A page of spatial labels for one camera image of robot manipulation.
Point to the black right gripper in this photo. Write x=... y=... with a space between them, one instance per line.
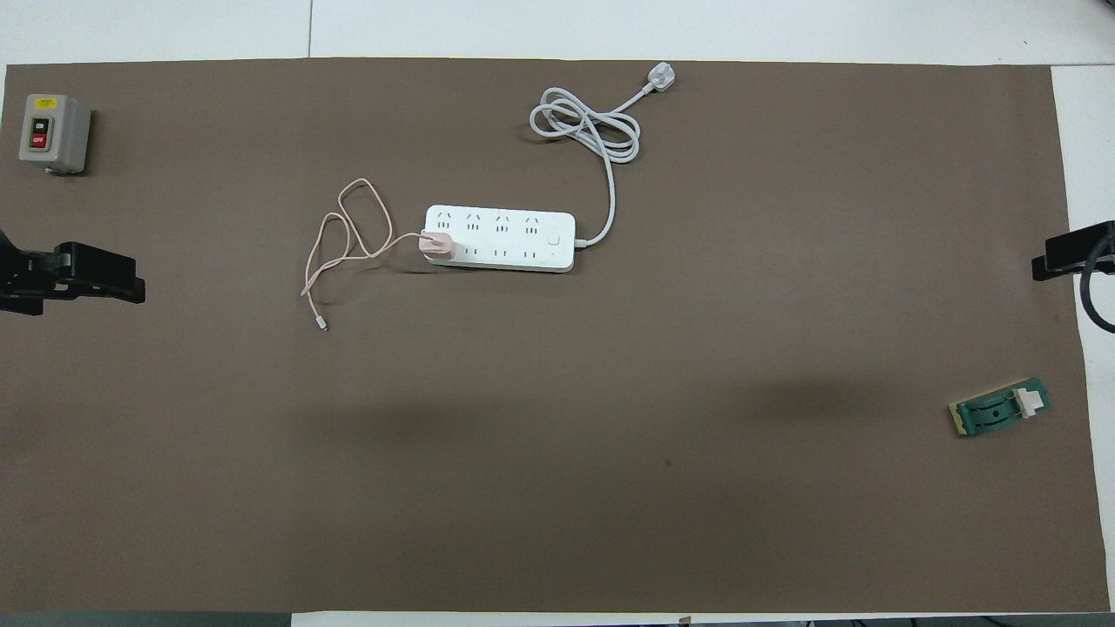
x=1110 y=239

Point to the grey on-off switch box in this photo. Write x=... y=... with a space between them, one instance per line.
x=54 y=132

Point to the white power strip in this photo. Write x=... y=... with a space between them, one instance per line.
x=514 y=239

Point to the brown table mat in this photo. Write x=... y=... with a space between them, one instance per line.
x=610 y=435

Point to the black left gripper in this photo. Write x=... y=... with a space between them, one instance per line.
x=22 y=274

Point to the green knife switch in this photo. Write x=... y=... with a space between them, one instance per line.
x=997 y=409

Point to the pink charger block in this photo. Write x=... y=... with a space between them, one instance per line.
x=435 y=245

▶ [Activity]
Set down every entry above exactly as written, but skip the pictures.

▶ [Finished exercise]
A page of spatial labels for one camera image of robot manipulation.
Point to the black right gripper in this photo. Write x=... y=... with a space between them, one instance per line.
x=1110 y=239

Point to the grey on-off switch box in this photo. Write x=... y=... with a space between them, one instance per line.
x=54 y=132

Point to the white power strip in this photo. Write x=... y=... with a space between them, one instance per line.
x=514 y=239

Point to the brown table mat in this photo. Write x=... y=... with a space between them, one instance per line.
x=610 y=435

Point to the black left gripper in this photo. Write x=... y=... with a space between them, one instance per line.
x=22 y=274

Point to the green knife switch in this photo. Write x=... y=... with a space between them, one instance per line.
x=997 y=409

Point to the pink charger block in this photo. Write x=... y=... with a space between them, one instance per line.
x=435 y=245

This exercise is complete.